**Records provided:**
+---+

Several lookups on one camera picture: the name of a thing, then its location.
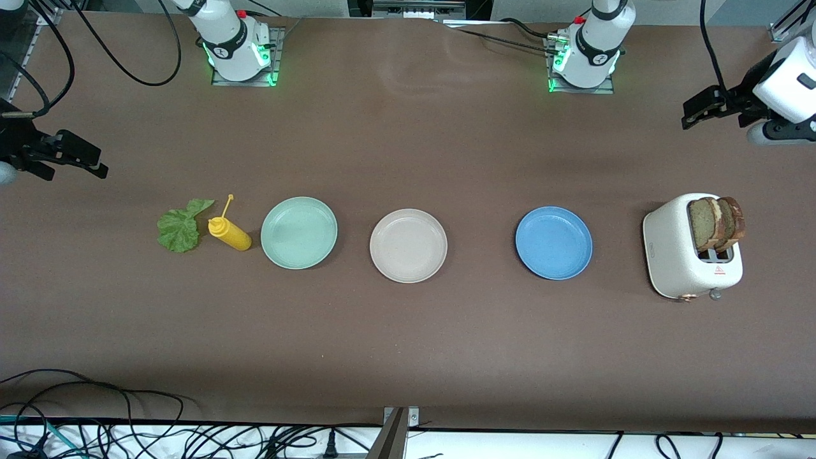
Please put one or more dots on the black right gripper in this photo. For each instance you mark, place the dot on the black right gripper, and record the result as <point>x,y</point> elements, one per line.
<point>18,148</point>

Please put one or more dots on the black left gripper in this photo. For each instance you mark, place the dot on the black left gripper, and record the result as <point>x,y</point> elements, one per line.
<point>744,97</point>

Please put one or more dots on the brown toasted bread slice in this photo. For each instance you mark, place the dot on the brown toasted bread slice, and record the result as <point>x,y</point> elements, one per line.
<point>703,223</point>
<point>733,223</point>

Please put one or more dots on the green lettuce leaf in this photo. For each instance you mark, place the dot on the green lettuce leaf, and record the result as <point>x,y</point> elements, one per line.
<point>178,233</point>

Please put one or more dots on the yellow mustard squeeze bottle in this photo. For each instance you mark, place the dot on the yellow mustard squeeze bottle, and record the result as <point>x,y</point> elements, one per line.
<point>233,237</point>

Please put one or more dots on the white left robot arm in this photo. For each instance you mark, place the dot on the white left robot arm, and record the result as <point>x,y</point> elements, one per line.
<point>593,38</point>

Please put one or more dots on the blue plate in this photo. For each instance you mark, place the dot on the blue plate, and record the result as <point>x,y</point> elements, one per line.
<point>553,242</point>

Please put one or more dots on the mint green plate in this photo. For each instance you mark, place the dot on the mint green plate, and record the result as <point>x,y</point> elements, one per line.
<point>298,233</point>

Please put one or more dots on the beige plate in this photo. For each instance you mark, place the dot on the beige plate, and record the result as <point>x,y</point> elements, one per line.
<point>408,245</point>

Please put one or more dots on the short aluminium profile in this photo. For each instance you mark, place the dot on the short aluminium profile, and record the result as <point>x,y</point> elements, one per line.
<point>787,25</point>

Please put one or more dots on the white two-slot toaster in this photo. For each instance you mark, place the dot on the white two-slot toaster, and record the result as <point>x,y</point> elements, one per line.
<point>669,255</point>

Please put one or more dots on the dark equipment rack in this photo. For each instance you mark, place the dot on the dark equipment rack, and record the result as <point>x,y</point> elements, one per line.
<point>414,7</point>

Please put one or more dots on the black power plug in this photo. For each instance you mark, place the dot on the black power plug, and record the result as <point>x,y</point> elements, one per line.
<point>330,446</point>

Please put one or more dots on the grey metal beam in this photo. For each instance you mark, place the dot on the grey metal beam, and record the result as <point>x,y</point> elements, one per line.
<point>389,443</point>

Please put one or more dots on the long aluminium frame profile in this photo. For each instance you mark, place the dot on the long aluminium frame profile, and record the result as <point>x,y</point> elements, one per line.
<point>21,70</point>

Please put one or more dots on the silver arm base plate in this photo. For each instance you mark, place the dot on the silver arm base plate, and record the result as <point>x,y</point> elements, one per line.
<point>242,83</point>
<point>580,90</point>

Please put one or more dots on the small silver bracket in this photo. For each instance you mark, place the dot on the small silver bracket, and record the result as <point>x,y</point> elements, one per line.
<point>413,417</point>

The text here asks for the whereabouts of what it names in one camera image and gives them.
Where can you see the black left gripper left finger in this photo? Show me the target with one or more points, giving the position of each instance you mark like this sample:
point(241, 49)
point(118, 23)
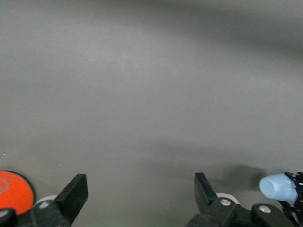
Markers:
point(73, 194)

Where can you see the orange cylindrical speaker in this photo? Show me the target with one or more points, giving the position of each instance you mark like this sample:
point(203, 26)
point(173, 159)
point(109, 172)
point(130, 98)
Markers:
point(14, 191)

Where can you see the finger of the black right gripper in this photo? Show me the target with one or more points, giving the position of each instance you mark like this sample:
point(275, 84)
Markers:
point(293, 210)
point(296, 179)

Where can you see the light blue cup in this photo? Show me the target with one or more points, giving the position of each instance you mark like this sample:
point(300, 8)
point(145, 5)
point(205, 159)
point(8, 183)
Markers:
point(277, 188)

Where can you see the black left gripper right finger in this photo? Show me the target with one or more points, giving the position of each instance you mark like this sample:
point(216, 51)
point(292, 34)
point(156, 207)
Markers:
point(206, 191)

+---+

**Directions for this task:** When you reach the line containing "<point>330,446</point>" in the data above, start copying exactly, and stop after the line containing "The text here".

**The answer:**
<point>330,446</point>

Please put one or more dots on the grey metal beam in this photo. For each instance you mark, place the dot on the grey metal beam, and record the result as <point>x,y</point> elements, one per line.
<point>389,443</point>

Please put one or more dots on the long aluminium frame profile in this photo. For each instance you mark, place the dot on the long aluminium frame profile, and record the result as <point>x,y</point> elements, one per line.
<point>21,70</point>

Please put one or more dots on the silver arm base plate in this photo. For each instance you mark, place the dot on the silver arm base plate, and record the result as <point>x,y</point> elements, one per line.
<point>242,83</point>
<point>580,90</point>

Please put one or more dots on the small silver bracket in this photo. For each instance you mark, place the dot on the small silver bracket, and record the result as <point>x,y</point> elements, one per line.
<point>413,417</point>

The text here asks for the whereabouts of what it names in one camera image and gives them.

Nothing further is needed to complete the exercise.